# Dataset records

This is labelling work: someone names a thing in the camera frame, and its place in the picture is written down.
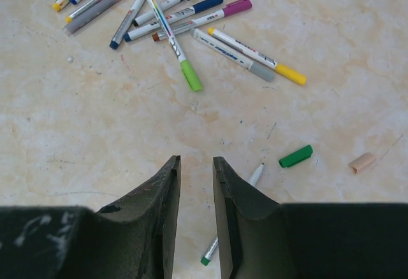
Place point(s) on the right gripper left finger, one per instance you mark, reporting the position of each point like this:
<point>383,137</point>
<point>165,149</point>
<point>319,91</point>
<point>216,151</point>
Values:
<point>132,237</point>

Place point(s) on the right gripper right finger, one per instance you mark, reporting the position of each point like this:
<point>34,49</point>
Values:
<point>261,238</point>

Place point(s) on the green end marker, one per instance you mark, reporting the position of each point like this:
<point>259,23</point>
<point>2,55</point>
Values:
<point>213,246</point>

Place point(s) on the dark green marker cap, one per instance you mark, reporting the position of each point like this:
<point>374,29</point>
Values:
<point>296,157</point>

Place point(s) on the beige marker cap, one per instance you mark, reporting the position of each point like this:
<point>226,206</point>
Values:
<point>362,162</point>

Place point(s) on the grey cap marker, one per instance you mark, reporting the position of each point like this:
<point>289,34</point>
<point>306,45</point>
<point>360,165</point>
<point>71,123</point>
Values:
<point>254,67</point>

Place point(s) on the yellow cap white marker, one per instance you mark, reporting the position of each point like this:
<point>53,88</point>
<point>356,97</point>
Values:
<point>281,69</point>

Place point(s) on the light green cap marker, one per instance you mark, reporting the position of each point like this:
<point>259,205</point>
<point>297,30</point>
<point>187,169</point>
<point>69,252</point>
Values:
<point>187,70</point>

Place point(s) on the grey translucent pen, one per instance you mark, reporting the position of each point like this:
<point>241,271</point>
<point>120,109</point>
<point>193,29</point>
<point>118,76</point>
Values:
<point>85,18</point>

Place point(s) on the magenta cap marker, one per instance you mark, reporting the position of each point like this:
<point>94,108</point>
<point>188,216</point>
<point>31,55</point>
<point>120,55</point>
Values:
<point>229,10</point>

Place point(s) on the dark blue cap marker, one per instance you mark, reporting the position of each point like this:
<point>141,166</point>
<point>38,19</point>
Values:
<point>172,18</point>

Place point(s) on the blue cap long marker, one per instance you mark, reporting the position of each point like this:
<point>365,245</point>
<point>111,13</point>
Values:
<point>126,23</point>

# About this task
Wherever a line of the records above contains the string "gripper", copy that line out.

# Task solution
Place point(s) on the right gripper left finger, one per instance you mark, reporting the position of each point like this:
Place point(s) on the right gripper right finger, one per instance you mark, reporting the position of each point like this:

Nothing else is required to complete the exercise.